Fernanda worked as a waitress and with the customer service team until 2017 and today is the operations manager for all of Grupo Edo Kobayashi, which consists of no less than 16 of the country’s most successful & popular establishments. Fer quickly became Edo’s right hand and is responsible for coordinating all managers, as well as overseeing all reservations, and even the design and aesthetics of restaurants!

I first met Fernanda about 6 yeas ago when having dinner at Yakitori-Ha, Kobayashi’s Japanese skewer spot in Colonia Cuauhtémoc. I was with my then-boyfriend having dinner and when it came time to pay the bill we realized he had dropped his wallet on our way there and I left mine at home! We were unable to pay for our dinner & were very embarrassed, to say the least. Fernanda was the most gracious, and I never forgot her kind demeanor. Years later as I keep coming back to the Kobayashi restaurants I’m like this proud coach on the sideline, internally cheering Fernanda on as I see her climbing the ranks and expanding her authority within the fastest-growing culinary group in CDMX. This young woman seamlessly handles Japanese chefs, Mexican wait staff, international diners, investors, managers, and single-handedly oversees the personal agenda of the group’s Founder & CEO, all while being a new wife and mother.

If the future ain’t female then I don’t know anything about anything, seriously.

Photo by: @joseracastiillo IG

Photo by: @joseracastiillo IG

José Ramon Castillo - Que bó!

José is the most recognized chocolate maker in Mexico and founder of Qué Bó!, an upscale gourmet chocolaterie that we love so much, one of the farewell amenities our VIP guests receive is a box of his gorgeous chocolates. His centro historico chocolate shop is a space where you’ll find some of the most unique, beautiful and delicious chocolates and truffles, all made with Mexican ingredients.

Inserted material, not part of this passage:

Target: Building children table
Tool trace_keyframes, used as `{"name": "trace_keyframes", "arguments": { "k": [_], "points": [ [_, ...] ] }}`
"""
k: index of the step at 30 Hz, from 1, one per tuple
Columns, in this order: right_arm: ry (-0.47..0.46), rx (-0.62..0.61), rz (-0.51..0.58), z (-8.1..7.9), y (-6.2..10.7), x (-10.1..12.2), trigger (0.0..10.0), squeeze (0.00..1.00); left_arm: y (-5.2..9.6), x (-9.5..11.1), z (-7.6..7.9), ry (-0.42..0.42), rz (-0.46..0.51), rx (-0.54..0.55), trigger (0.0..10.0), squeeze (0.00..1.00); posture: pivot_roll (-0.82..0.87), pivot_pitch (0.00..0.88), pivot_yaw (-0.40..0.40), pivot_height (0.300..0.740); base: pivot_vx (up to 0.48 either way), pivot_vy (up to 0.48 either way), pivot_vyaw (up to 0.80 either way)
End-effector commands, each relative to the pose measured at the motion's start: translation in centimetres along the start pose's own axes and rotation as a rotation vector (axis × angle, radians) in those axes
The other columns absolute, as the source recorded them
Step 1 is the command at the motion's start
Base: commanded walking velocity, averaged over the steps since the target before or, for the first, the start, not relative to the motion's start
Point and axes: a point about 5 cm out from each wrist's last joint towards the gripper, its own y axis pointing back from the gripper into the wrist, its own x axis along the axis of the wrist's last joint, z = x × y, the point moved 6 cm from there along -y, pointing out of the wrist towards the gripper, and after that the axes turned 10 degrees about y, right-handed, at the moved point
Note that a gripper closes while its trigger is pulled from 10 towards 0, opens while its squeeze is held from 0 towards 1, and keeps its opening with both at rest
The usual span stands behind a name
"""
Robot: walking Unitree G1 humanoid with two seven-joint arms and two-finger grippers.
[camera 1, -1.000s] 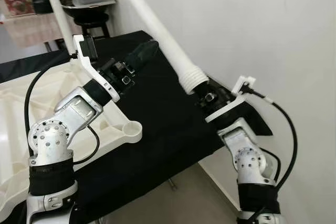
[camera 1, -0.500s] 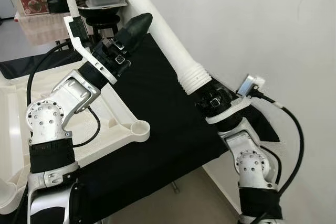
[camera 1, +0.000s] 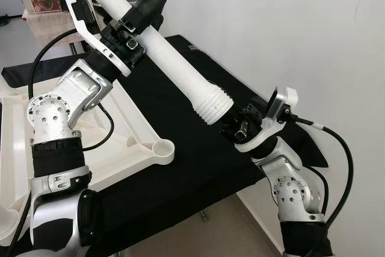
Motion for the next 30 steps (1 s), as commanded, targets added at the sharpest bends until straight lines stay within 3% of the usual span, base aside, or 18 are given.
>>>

His experience has earned him countless awards, such as being the first chocolate maker in Latin America to belong to the respected international chocolate guide, Club de Creuquers du Chocolat. He worked for eight years in Spain and was the first Mexican to win the Cocina Joven de Catalunya contest.

He is the author of the book Kakaw, where he makes a deep investigation of cocoa and rescues 40 traditional chocolate recipes. The dedication & rich knowledge behind his writings earned the publication to be recognized by UNESCO as a "World Heritage Book".

José Ramón is currently a judge on the TV show Masterchef Mexico.